Sorgen um das Neustädter Rathaus. Es findet sich kein Interessent. (FOTO: J. LUKASCHEK)
"Da ist Gefahr im Verzug", meint Volker Wagner. Er wohnt im Breiten Weg in Eisleben und seine Sorge gilt dem alten Neustädter Rathaus an der Ecke Breiter Weg / Annengasse. Das historische Gebäude bietet seit vielen Jahren einen trostlosen Anblick; die Giebelseite zur Annengasse hin musste bereits mit einer Holzkonstruktion abgestützt werden.
Und dort ist Wagner jetzt ein "unheimlicher Riss" aufgefallen, der sich von unten nach oben durch die Fassade zieht. "Ein Bausachverständiger oder Statiker sollte sich der Sache mal annehmen", so MZ-Leser Wagner. So wie der Riss aussehe, befürchte er, dass bald die Wand einstürzen könne.

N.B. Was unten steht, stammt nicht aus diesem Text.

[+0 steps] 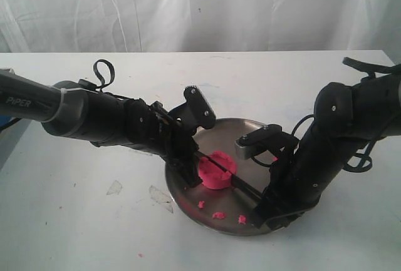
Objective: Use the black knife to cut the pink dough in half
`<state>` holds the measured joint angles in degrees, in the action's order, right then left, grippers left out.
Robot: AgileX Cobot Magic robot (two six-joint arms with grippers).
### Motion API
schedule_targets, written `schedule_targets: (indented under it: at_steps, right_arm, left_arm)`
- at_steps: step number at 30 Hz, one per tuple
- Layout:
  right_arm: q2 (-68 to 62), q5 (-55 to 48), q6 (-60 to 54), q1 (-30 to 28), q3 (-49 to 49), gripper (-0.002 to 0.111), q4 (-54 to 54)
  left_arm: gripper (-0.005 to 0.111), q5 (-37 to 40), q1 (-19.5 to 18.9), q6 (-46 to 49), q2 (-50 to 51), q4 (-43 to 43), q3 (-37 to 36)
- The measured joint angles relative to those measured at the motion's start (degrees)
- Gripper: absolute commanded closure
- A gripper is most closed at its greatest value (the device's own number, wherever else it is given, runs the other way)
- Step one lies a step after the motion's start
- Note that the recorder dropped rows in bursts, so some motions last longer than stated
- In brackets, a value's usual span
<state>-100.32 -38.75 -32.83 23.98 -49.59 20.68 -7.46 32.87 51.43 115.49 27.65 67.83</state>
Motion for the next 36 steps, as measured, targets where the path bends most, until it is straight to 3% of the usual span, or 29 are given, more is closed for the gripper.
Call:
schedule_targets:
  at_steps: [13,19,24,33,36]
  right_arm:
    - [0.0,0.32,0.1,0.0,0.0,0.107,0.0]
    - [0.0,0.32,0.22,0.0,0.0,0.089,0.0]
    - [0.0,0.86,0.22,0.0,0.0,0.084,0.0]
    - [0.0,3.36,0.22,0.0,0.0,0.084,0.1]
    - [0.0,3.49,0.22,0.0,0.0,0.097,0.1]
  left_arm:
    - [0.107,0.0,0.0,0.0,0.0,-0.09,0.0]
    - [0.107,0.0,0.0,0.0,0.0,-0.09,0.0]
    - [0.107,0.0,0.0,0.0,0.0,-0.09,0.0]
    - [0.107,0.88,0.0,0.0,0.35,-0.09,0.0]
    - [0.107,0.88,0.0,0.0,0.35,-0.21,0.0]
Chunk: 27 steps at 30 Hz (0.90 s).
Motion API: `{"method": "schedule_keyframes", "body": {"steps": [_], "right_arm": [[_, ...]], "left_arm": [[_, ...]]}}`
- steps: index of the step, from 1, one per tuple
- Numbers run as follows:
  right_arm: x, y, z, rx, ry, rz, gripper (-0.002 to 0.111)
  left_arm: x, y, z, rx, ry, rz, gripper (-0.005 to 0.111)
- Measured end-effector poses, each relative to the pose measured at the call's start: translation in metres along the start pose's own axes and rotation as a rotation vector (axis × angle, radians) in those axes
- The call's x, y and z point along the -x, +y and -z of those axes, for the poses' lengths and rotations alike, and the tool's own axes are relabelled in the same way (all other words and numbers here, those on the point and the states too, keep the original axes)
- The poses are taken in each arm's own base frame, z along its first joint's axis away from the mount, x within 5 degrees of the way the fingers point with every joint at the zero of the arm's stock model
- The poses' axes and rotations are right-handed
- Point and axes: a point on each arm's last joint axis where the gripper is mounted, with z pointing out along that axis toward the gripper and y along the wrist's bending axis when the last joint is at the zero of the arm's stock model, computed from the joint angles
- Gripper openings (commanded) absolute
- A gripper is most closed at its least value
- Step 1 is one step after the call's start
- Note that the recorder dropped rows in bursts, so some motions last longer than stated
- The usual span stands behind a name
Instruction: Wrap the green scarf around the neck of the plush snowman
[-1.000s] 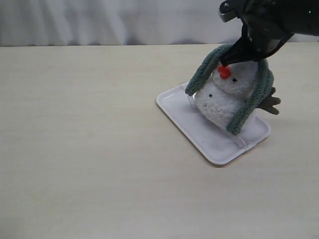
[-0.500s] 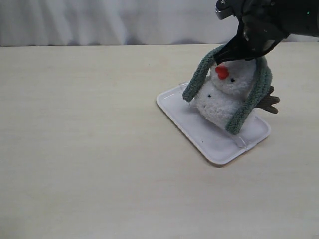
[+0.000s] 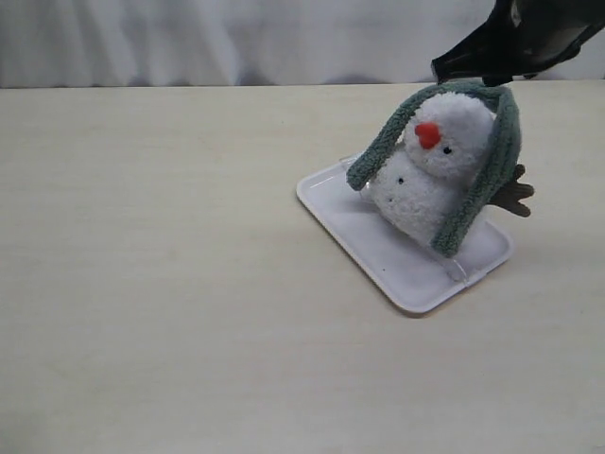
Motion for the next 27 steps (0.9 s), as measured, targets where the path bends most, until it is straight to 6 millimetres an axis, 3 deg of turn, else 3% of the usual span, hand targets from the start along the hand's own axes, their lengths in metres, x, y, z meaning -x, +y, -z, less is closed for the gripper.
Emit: {"method": "schedule_keyframes", "body": {"steps": [5, 9, 17, 27], "right_arm": [[-0.006, -0.003, 0.021, 0.091, 0.047, 0.023, 0.041], [-0.015, -0.004, 0.023, 0.109, 0.150, 0.025, 0.041], [-0.038, -0.016, 0.001, 0.193, 0.310, -0.141, 0.041], [-0.053, -0.004, -0.014, 0.277, 0.268, -0.246, 0.041]], "left_arm": [[0.000, 0.000, 0.000, 0.000, 0.000, 0.000, 0.000], [0.000, 0.000, 0.000, 0.000, 0.000, 0.000, 0.000], [0.000, 0.000, 0.000, 0.000, 0.000, 0.000, 0.000], [0.000, 0.000, 0.000, 0.000, 0.000, 0.000, 0.000]]}}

Diese Gefahr besteht laut dem Bauordnungsamt des Landkreises nicht. Nach einer MZ-Anfrage zu dem Thema hätten sich Mitarbeiter des Amtes das Gebäude angesehen, so Uwe Gajowski, Sprecher der Kreisverwaltung. Der Riss sei bereits 2001 vorhanden gewesen, wie entsprechende Fotos zeigten.
Die Mitarbeiter hätten anhand dieser Fotos den damaligen und den aktuellen Zustand verglichen und festgestellt, dass es "keine substantielle Veränderung" gebe. "Daher ist es derzeit nicht notwendig, Maßnahmen einzuleiten", so der Sprecher der Kreisverwaltung.
Unabhängig von dem Riss steht das geschichtsträchtige Haus ohnehin vor dem Verfall. Denn eine Sanierung, die seit langem dringend notwendig wäre, ist derzeit nicht abzusehen. Der letzte Eigentümer, ein Schweizer, habe nämlich auf sein Eigentum verzichtet, so Maik Knothe, Sprecher der Stadtverwaltung. Dies ist möglich, indem der Eigentümer gegenüber dem Grundbuchamt den Verzicht auf sein Grundstück erklärt.
"Das bedeutet, dass das Grundstück zur Zeit herrenlos ist", so Knothe. "Wer es haben will, muss nur zum Gericht gehen und kann sich als Eigentümer eintragen lassen." Steffen Lutz, Direktor des Eisleber Amtsgerichts, wo das Grundbuchamt angesiedelt ist, bestätigt gegenüber der MZ, dass der Eigentümer 2009 auf das Grundstück verzichtet habe.
Laut Gesetz hat danach zunächst das Land das Recht, sich so ein herrenloses Grundstück anzueignen. Bislang hat das Land im Fall des Neustädter Rathauses dieses Recht aber nicht wahrgenommen. "Das Land hat aber auch noch nicht auf die Aneignung verzichtet", so Lutz. Im Klartext: Das Land könnte sich das alte Rathaus aneignen, hat das bis jetzt aber noch nicht getan. Und ein privater Interessent könnte erst dann zum Zuge kommen, wenn das Land verzichtet hat.
Interessenten sind freilich nicht in Sicht. Laut Kreisverwaltung habe das Institut für Denkmalpflege 1990 ein Sanierungskonzept erarbeitet. 2000 seien die Nachbarhäuser Annengasse 1 und 2 abgerissen worden. Durch Um- und Neubau sollte ein Altenpflegeheim entstehen - was dann aber nicht umgesetzt wurde. 2008 sei eine Notdeckung des Daches erfolgt.